The recent diphtheria outbreak is rapidly spreading in the past 4 months.
From Voice of America:
More than 470 people have been clinically diagnosed with diphtheria. 46 of them have died, nearly 10%.
“Diphtheria is a highly infectious but vaccine-preventable disease,” WHO spokesman Tarik Jasarevic said. “It can be treated with antitoxins and antibiotics, both of which are in short supply in Yemen. The diphtheria vaccine is normally administered as a part of routine immunization programs for children around the world.
“The rapid spread of diphtheria in Yemen highlights major gaps in routine vaccination and also means the health system is under severe strain.”
Sixty-eight percent of suspected diphtheria cases are children under 15 years old, Jasarevic said.
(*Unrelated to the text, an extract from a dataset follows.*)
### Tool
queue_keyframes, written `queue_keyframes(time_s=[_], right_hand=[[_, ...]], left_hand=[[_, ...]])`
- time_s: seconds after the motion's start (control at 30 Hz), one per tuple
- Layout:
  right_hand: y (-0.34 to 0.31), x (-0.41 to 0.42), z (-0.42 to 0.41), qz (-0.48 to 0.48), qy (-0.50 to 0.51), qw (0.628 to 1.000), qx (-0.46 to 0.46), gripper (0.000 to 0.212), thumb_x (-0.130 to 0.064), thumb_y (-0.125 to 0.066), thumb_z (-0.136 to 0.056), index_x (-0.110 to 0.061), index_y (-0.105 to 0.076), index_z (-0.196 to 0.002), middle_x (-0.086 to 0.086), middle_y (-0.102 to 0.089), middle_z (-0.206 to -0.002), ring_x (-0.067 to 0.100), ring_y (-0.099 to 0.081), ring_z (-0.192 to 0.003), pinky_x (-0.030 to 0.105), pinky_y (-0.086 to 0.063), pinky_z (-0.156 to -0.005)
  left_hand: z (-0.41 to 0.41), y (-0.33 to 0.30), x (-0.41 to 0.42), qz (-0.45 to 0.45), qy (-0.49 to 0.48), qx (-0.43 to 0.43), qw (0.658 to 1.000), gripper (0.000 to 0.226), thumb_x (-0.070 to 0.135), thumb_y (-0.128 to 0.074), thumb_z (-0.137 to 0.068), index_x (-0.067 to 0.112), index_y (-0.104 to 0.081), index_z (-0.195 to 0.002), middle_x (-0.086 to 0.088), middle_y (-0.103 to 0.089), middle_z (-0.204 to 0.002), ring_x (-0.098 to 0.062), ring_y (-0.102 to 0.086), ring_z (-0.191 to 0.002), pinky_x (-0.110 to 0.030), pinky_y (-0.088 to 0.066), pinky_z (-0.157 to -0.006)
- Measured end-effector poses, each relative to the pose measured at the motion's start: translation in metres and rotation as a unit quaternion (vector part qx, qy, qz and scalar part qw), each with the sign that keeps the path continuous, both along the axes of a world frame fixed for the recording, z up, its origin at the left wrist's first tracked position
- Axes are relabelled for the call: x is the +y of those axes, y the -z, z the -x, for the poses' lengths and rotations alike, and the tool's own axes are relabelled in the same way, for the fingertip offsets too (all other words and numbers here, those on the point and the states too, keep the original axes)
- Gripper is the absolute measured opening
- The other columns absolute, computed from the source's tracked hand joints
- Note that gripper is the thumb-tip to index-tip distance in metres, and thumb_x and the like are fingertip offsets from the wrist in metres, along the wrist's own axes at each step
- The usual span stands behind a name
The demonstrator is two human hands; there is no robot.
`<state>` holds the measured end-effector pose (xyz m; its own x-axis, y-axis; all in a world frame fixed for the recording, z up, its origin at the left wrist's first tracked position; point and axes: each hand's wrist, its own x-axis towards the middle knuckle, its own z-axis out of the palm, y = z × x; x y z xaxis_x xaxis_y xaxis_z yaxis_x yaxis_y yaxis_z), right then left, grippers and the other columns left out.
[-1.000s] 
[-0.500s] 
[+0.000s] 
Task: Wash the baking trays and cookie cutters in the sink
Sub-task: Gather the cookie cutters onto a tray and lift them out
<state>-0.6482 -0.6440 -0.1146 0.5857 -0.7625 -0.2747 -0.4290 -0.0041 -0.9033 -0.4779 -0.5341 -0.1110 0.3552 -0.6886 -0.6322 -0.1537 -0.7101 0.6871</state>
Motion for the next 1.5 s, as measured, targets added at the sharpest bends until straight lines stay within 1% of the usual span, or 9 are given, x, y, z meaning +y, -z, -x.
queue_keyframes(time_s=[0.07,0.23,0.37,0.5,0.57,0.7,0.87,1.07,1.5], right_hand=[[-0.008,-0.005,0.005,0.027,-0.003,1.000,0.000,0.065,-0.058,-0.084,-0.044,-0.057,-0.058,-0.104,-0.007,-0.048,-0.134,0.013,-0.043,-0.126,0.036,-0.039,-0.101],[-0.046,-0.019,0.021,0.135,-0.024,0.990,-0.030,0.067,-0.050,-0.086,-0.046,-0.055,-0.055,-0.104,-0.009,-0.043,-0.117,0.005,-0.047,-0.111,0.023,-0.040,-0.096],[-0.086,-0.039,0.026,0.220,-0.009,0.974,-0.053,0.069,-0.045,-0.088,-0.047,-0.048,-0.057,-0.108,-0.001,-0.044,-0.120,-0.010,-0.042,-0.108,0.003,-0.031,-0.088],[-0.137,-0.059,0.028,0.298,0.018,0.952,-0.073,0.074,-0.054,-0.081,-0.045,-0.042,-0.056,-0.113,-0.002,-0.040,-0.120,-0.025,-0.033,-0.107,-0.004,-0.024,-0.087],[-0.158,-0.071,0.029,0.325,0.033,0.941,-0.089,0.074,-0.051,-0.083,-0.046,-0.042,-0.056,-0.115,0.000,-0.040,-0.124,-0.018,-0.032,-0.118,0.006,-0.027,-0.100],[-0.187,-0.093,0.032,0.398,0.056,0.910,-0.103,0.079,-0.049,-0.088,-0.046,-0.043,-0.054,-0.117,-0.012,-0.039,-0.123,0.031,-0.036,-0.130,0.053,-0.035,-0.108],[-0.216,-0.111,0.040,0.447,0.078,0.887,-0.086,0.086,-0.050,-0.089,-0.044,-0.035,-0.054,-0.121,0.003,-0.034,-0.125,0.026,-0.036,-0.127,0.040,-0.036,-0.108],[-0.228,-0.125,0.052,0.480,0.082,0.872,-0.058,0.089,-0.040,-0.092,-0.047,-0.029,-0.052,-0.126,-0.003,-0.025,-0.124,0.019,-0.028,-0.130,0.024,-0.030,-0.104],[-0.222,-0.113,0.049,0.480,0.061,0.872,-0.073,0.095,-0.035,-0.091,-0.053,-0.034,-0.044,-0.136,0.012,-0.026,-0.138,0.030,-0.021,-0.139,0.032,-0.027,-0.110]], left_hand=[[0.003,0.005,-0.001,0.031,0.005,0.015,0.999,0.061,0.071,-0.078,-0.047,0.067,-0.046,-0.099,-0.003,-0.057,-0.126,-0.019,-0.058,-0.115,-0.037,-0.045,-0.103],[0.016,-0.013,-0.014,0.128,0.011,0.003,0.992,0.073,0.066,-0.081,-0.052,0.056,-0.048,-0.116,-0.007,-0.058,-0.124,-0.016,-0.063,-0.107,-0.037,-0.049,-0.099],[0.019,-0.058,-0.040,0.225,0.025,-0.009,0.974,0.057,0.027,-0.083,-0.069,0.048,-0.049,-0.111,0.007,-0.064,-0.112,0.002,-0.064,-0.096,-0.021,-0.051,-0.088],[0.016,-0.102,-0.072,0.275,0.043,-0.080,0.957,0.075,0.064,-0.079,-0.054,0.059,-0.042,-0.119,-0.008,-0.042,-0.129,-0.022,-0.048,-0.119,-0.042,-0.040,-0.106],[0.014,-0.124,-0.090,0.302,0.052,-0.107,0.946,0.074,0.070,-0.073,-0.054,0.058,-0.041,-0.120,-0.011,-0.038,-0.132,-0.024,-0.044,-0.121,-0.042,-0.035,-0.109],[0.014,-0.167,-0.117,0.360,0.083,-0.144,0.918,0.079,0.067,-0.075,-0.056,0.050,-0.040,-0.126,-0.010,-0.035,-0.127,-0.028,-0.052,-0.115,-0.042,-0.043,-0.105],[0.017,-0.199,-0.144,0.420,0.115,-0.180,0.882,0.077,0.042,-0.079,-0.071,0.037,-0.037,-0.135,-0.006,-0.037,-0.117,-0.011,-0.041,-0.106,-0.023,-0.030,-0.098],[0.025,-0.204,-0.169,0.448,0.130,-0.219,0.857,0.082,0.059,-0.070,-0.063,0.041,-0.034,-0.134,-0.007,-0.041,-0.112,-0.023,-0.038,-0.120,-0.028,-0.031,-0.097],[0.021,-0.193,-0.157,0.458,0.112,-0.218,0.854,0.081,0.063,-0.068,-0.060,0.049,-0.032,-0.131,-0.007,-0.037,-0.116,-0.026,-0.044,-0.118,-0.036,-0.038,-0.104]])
WHO has deployed Rapid Response Teams throughout affected parts of the country to ensure proper case detection, contact tracing and follow up, as well as health education.
WHO has delivered $200,000 worth of antibiotics and 1,000 vials of diphtheria antitoxins, Jasarevic said. The medication can help stop the spread of the bacterium to vital organs in patients already infected with diphtheria.
The U.N. children’s fund imported 5.5 million doses of anti-diphtheria vaccines in December, but health officials have not yet been given the OK to administer them.